CHAD A. READLER, Circuit Judge. In all its many forms, music is a powerful influence. One of music’s great gifts is its knack for soothing the mind. Think of the way listening to your favorite song takes you to a place where, at least temporarily, life’s frustrations are quickly set aside. Music’s perhaps most endearing quality is its ability to unite. Whether it be a song, an artist, or an ensemble, each has its own way of joining those of different backgrounds in a shared passion. See generally Raymond MacDonald, The Social Functions of Music, in Routledge International Handbook of Music Psychology in Education and Community 5–21 (Andrea Creech, Donald A. Hodges & Susan Hallam eds., 2021). In the words of one enduring performer, “music seems to be the common denomination that brings us all together. Music cuts through all boundaries and goes right to the soul.” Id. at 5 (quoting Willie Nelson).

Today’s case, however, offers at least one example of how music has the power to divide—even a family: a copyright suit in which heirs to a music composer’s fortune squabble over copyright assignments and associated royalties. Travilyn and Tammy Livingston (mother and daughter) each claim a right to royalties tied to certain songs authored by Jay Livingston (Travilyn’s father and Tammy’s grandfather). Between 1984 and 2000, Jay assigned his copyright interests in several songs to a music publishing company. See 17 U.S.C. § 201(d). In recent years, Travilyn invoked her statutory right to “terminat[e]” those copyright grants. Id. § 203(a). To do so, she filed termination notices with the United States Copyright Office, seeking to undo her father’s assignments to the company and recapture his interests in the copyrights for herself. Travilyn’s daughter Tammy, a beneficiary of her grandfather’s assignments, sued her mother, challenging the terminations. The district court dismissed Tammy’s complaint, holding that it failed to state a claim. We affirm. No. 24-5263 Livingston v. Jay Livingston Music, Inc., et al. Page 3

I.

Starting in the early 1940s, Jay Livingston (and his co-writer Ray Evans) churned out super-hits: “Que Sera, Sera,” “Mona Lisa,” “I’ll Always Love You,” and “Silver Bells.” And they were performed by many stars, including Doris Day, Nat King Cole, Dean Martin, and Bob Hope. To say the many songs Jay and Evans composed were a success understates matters. Their productions appeared in several classic films (including Alfred Hitchcock’s The Man Who Knew Too Much) and earned a slew of Academy Awards. They also generated more than $400 million in sales. For their enduring contributions to the music world, Jay and Evans are remembered as the “last great of the great songwriters of Hollywood.” Jay Livingston: Top Film and TV Composer Won Three Oscars, Songwriters Hall of Fame, https://perma.cc/P7EL-JZ2U (last visited June 5, 2025).

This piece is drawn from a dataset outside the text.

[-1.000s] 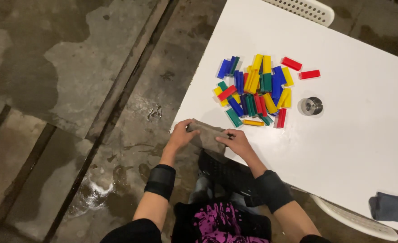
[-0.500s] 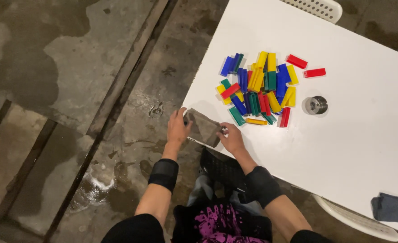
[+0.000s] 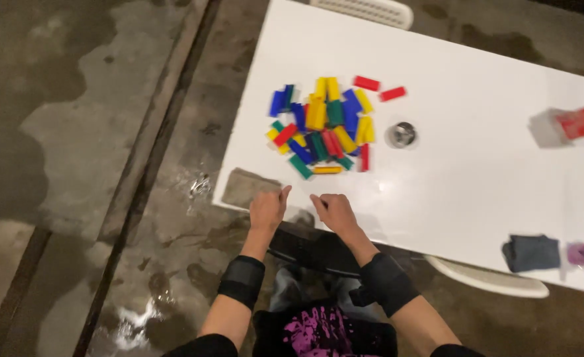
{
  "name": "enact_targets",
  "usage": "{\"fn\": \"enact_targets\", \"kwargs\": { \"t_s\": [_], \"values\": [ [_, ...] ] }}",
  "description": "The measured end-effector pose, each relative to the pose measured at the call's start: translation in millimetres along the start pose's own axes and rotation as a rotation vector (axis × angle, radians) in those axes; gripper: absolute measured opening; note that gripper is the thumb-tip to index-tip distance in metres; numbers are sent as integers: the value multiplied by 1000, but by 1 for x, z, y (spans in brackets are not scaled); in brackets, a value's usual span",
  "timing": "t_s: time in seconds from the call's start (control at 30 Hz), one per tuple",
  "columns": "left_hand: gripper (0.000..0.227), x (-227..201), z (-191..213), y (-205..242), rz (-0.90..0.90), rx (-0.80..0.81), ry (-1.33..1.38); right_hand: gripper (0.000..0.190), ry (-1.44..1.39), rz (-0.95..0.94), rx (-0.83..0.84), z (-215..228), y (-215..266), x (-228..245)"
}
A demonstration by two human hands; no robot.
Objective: Cleaning a table with a cloth and spray while organizing colored blocks.
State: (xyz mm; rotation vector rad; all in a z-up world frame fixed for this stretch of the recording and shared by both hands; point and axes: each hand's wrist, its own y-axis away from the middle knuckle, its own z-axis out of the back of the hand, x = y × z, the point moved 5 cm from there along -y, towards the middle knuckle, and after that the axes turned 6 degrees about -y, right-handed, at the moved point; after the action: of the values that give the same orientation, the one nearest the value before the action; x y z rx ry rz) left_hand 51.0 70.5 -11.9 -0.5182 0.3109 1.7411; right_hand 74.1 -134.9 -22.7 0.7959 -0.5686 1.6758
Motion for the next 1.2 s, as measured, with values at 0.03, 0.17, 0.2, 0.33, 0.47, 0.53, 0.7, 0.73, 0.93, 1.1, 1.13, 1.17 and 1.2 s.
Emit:
{"fn": "enact_targets", "kwargs": {
  "t_s": [0.03, 0.17, 0.2, 0.33, 0.47, 0.53, 0.7, 0.73, 0.93, 1.1, 1.13, 1.17, 1.2],
  "values": [
    [50, -15, 0, 3, -20, 1, 5, 39, 3, -5, -20, 12, 6, -4],
    [64, -80, -9, 25, -87, 158, -65, 25, -190, -23, -34, 62, 40, -18],
    [65, -98, -11, 32, -106, 175, -62, 21, -282, -76, -29, 75, 50, -23],
    [52, -146, -64, 44, -220, 46, 53, 22, -252, -112, -141, 130, 74, -68],
    [46, -216, -102, 62, -252, 78, 57, 37, -90, -107, -262, 201, 110, -97],
    [48, -266, -99, 76, -233, 127, 48, 43, -58, -175, -276, 236, 132, -120],
    [53, -364, -128, 101, -221, 253, 12, 34, -34, -53, -433, 308, 170, -196],
    [53, -373, -149, 107, -224, 262, 10, 34, -36, -62, -435, 319, 178, -217],
    [33, -438, -262, 143, -400, 270, 78, 32, 13, -205, -481, 386, 236, -321],
    [28, -503, -322, 177, -562, 293, 139, 31, -19, -419, -650, 424, 280, -404],
    [28, -518, -328, 181, -567, 302, 139, 31, -20, -430, -653, 429, 288, -421],
    [34, -533, -337, 184, -583, 367, 107, 29, -5, -384, -746, 437, 296, -434],
    [41, -547, -345, 188, -599, 431, 74, 28, 12, -337, -839, 445, 304, -447]
  ]
}}
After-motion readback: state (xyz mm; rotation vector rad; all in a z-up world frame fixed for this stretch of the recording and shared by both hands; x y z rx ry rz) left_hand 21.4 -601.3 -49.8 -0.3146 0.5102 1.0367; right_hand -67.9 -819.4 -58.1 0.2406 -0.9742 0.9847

As described next, Jay’s rights to those compositions are governed by a series of transactions involving Jay, an affiliated company, and his family. And their ownership is at the heart of this litigation.

The July 1984 Agreement. On July 15, 1984, Jay, in keeping with federal copyright law, promised to transfer his copyright interests in several of his songs to a music publishing company, Jay Livingston Music, owned by his daughter, Travilyn. See 17 U.S.C. § 201(d) (explaining that the “ownership of a copyright may be transferred in whole or in part”). How would Jay assign those interests to Jay Livingston Music? “With respect to each musical composition assigned to Jay Livingston Music by Jay Livingston,” the July 15, 1984 Agreement explained, “the parties shall enter into a separate popular songwriters agreement.” R. 39-4, PageID 806. In keeping with this promise, between 1984 and 2000, Jay executed at least 248 “popular songwriters agreement[s].” Id. As a result, Jay assigned his copyright interests in at least 248 songs to Jay Livingston Music. Each popular songwriters agreement had the same terms.

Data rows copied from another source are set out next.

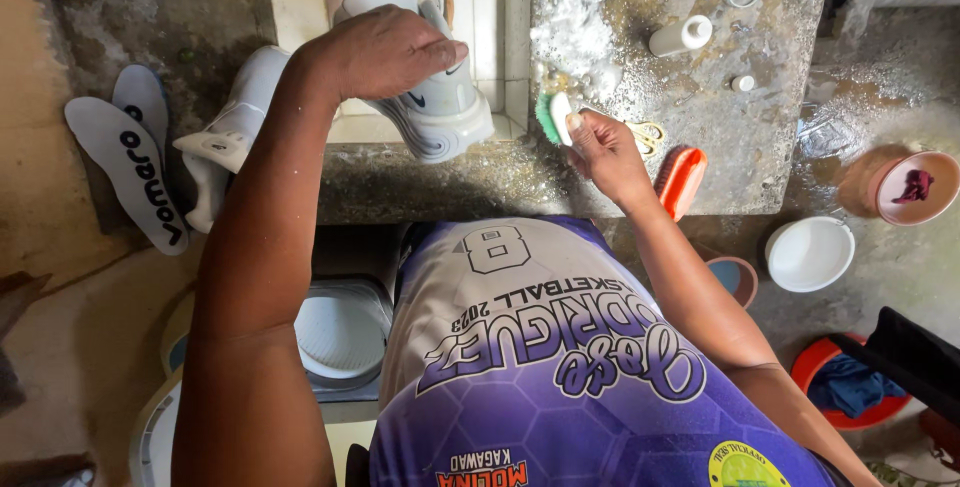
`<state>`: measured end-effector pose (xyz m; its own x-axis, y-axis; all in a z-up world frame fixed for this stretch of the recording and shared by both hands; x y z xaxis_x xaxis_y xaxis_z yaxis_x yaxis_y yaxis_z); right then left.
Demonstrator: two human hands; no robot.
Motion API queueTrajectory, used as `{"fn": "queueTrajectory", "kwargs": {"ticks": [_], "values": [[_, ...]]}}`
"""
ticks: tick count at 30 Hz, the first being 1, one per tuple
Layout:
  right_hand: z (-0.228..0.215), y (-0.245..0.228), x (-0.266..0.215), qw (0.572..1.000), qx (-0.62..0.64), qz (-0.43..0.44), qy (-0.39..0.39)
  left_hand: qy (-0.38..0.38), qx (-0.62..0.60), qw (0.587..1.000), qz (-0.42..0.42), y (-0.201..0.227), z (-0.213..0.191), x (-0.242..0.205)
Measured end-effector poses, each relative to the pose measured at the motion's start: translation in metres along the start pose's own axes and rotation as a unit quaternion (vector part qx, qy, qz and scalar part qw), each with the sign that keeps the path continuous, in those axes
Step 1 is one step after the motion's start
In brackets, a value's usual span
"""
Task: The person scrubs a white sneaker with a green brush, applies liquid from a bottle, and rinses the shoe under a tap. The person repeats the scrubbing and rinsing steps on different parts of the shoe.
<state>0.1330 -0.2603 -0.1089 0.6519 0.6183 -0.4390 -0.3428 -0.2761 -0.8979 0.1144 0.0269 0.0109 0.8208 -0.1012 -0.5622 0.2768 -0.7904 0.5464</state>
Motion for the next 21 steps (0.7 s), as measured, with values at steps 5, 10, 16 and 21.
{"fn": "queueTrajectory", "kwargs": {"ticks": [5,10,16,21], "values": [[-0.009,-0.002,-0.007,0.995,-0.094,-0.046,0.005,0.006,0.009,1.000,-0.006,-0.008,-0.001,0.011],[-0.010,-0.046,0.001,0.967,-0.221,-0.126,0.022,0.006,0.005,1.000,-0.015,-0.017,0.005,0.014],[0.065,-0.134,0.020,0.870,-0.410,-0.274,-0.003,-0.011,0.011,1.000,-0.020,-0.013,0.021,0.030],[0.082,-0.152,0.037,0.803,-0.512,-0.303,-0.033,-0.039,0.025,0.998,-0.029,-0.020,0.031,0.036]]}}
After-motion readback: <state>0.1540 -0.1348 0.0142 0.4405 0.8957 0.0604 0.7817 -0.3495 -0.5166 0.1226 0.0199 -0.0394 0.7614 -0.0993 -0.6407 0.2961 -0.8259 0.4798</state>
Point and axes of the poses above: each hand's wrist, its own x-axis towards the middle knuckle, its own z-axis out of the palm, y = z × x, the point moved 9 cm from there along x, towards the middle knuckle, and after that the axes turned 5 degrees about -z, right-handed, at the moved point
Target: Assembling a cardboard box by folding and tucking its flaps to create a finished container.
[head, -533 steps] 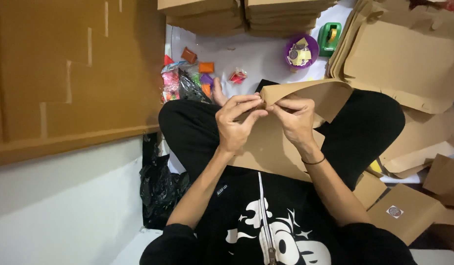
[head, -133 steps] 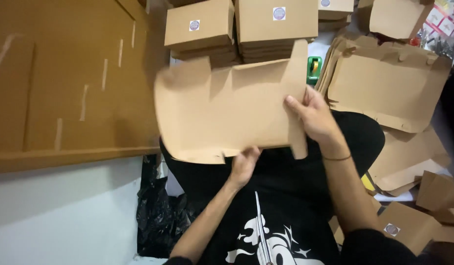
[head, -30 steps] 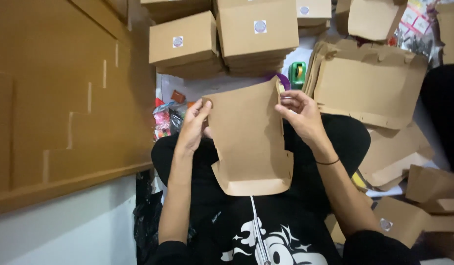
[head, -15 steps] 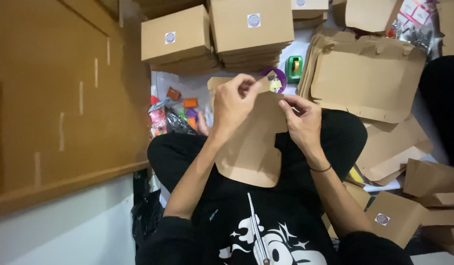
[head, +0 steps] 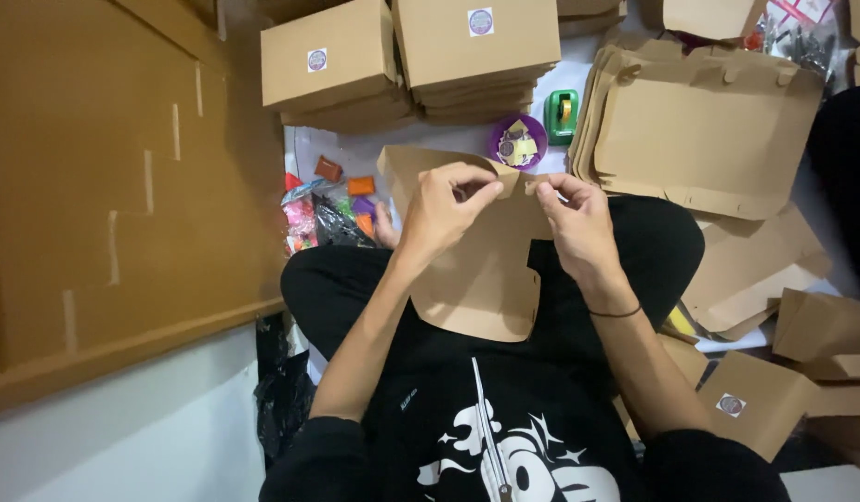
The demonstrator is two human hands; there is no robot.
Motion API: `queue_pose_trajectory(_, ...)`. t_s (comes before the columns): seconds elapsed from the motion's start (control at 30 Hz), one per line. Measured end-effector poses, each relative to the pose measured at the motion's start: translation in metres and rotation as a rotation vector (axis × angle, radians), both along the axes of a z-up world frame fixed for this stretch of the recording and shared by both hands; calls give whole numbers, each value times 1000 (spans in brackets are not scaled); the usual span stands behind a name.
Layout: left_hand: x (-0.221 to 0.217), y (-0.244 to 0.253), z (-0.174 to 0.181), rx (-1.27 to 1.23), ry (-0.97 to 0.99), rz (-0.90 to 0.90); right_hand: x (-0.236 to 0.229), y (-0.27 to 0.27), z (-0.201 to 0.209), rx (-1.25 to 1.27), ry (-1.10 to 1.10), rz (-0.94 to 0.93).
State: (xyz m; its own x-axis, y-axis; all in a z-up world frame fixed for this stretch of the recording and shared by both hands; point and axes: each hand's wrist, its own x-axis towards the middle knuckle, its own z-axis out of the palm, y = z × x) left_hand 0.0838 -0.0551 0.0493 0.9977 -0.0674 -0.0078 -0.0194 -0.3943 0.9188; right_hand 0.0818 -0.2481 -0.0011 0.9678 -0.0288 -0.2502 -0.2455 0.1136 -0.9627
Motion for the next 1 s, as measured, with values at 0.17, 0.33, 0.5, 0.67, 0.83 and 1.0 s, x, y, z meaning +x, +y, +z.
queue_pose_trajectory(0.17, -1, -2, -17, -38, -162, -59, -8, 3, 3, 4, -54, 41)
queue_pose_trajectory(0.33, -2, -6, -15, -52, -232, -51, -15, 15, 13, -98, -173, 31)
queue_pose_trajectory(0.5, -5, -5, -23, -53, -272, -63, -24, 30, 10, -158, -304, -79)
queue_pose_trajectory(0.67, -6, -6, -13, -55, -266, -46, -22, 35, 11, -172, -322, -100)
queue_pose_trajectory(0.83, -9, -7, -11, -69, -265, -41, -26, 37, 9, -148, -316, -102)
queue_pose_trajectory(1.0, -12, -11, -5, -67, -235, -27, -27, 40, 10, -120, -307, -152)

For example, on July 15, 1984, Jay executed a popular songwriters agreement for the hit song “Que Sera, Sera.” Under the agreement, Jay Livingston Music would possess Jay’s interest in that song’s copyright for 28 years from the date the copyright’s original term expired. No. 24-5263 Livingston v. Jay Livingston Music, Inc., et al. Page 4

Because the original term of the copyright for “Que Sera, Sera” expired on December 31, 1983, Jay Livingston Music, per the terms of the agreement, would own Jay’s interest in it from July 15, 1984 (the day Jay assigned it) to December 31, 2011 (28 years from the date of the copyright’s original expiration). (It bears mentioning that, according to Tammy, Jay had renewed the copyright for “Que Sera, Sera” for the statutory maximum term of 67 years shortly before he assigned it to Travilyn in 1984. See 17 U.S.C. § 304.)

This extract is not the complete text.